Activity: Among the entries below, one line contains "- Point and" and another contains "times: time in". Transcribe those two lines and every line between them, exactly.

Information shown:
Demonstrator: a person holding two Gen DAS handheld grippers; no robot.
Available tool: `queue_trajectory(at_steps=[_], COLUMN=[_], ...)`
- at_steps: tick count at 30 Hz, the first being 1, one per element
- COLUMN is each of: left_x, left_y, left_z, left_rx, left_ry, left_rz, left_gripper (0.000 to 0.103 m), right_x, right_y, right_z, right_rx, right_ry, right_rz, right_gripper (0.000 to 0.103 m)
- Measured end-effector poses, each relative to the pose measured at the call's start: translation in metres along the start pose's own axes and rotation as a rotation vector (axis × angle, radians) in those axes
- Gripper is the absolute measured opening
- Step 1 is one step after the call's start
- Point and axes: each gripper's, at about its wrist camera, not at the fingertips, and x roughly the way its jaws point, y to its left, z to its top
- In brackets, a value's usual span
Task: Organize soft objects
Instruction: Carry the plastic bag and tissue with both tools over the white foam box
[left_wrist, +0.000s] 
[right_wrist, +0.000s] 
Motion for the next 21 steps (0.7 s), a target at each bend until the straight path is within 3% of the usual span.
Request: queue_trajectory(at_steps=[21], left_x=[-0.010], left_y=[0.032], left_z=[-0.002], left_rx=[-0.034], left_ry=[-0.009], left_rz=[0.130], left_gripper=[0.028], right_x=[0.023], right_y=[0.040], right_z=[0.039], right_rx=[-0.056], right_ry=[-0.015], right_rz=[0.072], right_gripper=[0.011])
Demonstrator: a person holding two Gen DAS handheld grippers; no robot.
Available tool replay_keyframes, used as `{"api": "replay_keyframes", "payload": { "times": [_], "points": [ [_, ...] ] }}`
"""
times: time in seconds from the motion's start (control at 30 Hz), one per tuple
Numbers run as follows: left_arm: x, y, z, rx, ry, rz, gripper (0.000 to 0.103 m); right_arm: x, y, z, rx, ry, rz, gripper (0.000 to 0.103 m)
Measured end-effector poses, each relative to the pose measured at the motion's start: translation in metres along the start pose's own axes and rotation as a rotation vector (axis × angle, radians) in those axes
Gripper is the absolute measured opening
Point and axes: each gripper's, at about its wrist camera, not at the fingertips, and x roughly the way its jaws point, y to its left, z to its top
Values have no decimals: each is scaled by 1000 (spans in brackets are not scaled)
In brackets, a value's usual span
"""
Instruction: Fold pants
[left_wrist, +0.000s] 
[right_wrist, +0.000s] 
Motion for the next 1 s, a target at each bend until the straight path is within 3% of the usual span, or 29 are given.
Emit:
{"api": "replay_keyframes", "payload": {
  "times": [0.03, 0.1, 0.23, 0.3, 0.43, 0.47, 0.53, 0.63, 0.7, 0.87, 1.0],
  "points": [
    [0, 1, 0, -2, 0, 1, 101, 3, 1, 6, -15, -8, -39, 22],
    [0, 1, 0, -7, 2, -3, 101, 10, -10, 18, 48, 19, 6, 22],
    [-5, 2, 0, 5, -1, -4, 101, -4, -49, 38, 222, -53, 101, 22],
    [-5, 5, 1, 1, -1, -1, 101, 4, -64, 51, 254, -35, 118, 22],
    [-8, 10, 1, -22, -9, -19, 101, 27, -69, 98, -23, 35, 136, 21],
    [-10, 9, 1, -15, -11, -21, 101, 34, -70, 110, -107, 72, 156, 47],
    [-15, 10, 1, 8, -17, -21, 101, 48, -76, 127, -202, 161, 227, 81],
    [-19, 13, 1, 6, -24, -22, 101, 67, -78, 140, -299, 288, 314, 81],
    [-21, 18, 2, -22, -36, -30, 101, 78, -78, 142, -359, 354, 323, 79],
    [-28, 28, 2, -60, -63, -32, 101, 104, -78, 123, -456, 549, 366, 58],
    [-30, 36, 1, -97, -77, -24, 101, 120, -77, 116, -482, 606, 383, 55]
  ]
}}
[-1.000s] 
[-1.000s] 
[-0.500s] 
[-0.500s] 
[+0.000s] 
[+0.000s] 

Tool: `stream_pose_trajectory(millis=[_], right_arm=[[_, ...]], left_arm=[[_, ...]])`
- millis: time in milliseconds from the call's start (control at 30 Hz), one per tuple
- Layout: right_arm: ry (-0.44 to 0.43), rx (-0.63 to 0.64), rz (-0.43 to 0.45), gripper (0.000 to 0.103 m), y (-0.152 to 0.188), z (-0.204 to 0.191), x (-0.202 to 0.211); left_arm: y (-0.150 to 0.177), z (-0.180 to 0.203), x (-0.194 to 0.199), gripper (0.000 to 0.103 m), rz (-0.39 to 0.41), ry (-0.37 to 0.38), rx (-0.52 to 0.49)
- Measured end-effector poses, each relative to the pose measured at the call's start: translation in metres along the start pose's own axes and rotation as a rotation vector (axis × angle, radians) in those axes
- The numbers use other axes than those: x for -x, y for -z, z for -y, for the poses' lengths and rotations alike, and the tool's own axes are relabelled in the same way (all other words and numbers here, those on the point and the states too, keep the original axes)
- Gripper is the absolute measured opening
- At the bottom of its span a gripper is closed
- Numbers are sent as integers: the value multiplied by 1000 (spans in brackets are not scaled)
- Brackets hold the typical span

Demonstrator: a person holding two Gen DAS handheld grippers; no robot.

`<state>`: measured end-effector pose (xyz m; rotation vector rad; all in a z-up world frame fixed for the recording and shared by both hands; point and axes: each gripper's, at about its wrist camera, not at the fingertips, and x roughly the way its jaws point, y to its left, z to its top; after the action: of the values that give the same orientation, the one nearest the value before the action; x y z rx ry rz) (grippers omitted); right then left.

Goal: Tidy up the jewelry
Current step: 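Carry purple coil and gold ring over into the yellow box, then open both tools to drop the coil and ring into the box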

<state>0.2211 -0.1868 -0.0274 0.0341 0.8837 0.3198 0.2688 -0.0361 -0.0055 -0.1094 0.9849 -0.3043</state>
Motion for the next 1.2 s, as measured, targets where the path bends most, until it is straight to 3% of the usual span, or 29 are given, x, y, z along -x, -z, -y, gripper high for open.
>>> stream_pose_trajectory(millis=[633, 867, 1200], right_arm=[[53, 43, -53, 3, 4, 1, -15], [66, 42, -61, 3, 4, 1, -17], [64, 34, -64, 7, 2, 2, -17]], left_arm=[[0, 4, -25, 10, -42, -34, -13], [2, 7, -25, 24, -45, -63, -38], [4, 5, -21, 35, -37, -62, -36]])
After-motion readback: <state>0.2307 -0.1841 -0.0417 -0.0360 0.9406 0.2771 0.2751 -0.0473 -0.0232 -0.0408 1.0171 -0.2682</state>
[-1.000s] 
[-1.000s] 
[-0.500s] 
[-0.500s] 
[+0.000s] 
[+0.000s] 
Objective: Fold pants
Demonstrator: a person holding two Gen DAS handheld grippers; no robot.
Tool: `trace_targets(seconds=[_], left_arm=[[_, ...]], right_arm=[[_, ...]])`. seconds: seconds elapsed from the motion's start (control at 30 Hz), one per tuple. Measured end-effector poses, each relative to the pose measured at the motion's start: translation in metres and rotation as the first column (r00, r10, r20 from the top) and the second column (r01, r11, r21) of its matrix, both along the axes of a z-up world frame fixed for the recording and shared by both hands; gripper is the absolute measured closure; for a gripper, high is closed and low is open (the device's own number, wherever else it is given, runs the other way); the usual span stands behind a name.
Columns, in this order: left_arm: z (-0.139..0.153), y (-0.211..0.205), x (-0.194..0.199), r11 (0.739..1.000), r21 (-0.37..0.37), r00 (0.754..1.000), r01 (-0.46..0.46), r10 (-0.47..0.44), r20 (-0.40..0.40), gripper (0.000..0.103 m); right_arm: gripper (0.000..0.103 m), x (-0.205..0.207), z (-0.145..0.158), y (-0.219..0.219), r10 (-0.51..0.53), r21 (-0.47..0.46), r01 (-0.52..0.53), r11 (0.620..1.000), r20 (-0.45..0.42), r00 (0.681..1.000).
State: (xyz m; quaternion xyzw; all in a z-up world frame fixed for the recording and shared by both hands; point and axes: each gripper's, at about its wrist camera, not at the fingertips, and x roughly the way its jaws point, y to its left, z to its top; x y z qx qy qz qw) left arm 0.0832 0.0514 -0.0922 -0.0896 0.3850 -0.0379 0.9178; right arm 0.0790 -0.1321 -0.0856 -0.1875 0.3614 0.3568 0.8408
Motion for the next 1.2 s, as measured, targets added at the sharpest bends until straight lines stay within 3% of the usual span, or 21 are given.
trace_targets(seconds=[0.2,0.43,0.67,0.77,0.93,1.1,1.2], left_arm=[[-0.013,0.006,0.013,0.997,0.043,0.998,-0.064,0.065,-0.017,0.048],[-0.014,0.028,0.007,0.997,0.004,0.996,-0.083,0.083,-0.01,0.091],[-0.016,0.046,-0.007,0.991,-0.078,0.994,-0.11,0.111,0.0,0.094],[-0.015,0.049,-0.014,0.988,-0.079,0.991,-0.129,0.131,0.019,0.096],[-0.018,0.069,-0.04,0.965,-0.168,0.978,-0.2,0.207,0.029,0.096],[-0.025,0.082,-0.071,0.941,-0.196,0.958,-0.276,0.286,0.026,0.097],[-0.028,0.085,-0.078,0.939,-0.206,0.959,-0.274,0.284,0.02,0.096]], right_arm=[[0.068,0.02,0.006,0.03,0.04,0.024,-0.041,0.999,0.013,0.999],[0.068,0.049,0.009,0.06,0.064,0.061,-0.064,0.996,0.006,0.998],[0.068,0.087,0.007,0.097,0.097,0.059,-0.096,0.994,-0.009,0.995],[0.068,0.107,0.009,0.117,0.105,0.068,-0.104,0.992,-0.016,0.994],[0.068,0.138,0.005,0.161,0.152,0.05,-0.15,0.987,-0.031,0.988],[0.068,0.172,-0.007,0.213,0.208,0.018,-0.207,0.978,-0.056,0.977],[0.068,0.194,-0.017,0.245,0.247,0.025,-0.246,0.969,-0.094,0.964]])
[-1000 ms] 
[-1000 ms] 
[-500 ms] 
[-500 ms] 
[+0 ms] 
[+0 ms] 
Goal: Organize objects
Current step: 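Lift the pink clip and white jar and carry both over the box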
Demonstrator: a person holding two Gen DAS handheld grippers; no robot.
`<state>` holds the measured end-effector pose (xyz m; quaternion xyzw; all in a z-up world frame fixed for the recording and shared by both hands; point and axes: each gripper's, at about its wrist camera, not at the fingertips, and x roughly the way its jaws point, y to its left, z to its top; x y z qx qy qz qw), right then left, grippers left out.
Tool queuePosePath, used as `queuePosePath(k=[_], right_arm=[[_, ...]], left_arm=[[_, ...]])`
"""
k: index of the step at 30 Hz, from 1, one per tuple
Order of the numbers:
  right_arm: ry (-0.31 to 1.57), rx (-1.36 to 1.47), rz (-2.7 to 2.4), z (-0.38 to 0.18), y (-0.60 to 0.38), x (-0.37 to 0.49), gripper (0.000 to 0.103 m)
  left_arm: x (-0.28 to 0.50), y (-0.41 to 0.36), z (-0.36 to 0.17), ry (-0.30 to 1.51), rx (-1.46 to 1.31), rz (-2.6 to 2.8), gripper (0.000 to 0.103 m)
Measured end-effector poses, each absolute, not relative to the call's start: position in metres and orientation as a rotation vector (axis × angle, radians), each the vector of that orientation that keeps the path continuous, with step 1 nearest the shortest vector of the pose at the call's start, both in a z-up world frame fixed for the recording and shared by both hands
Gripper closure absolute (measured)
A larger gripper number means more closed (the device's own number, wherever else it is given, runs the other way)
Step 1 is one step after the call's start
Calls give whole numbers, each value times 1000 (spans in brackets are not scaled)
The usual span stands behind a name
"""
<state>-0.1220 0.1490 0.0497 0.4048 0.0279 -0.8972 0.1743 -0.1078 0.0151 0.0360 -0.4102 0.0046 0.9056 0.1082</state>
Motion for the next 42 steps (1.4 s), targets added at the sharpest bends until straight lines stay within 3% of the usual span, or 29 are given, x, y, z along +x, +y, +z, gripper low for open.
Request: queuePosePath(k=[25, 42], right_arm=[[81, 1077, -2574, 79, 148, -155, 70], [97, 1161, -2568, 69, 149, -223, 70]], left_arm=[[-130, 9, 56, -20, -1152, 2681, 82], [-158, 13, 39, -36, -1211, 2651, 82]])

Answer area:
- Point and axes: each gripper's, at about its wrist camera, not at the fingertips, and x roughly the way its jaws point, y to its left, z to its top
- In brackets, a value's usual span
Task: Organize soft objects
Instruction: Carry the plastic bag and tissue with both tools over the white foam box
[left_wrist, +0.000s] 
[right_wrist, +0.000s] 
Motion for the next 21 steps (0.7 s), a target at each bend until the straight path is within 3% of the usual span.
Request: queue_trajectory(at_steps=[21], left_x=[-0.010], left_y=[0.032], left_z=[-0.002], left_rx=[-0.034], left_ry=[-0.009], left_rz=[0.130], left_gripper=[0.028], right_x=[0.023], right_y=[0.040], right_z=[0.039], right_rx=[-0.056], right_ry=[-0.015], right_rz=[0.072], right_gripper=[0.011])
Demonstrator: a person holding two Gen DAS handheld grippers; no robot.
Available tool replay_keyframes, used as `{"api": "replay_keyframes", "payload": { "times": [_], "points": [ [_, ...] ] }}`
"""
times: time in seconds from the motion's start (control at 30 Hz), one per tuple

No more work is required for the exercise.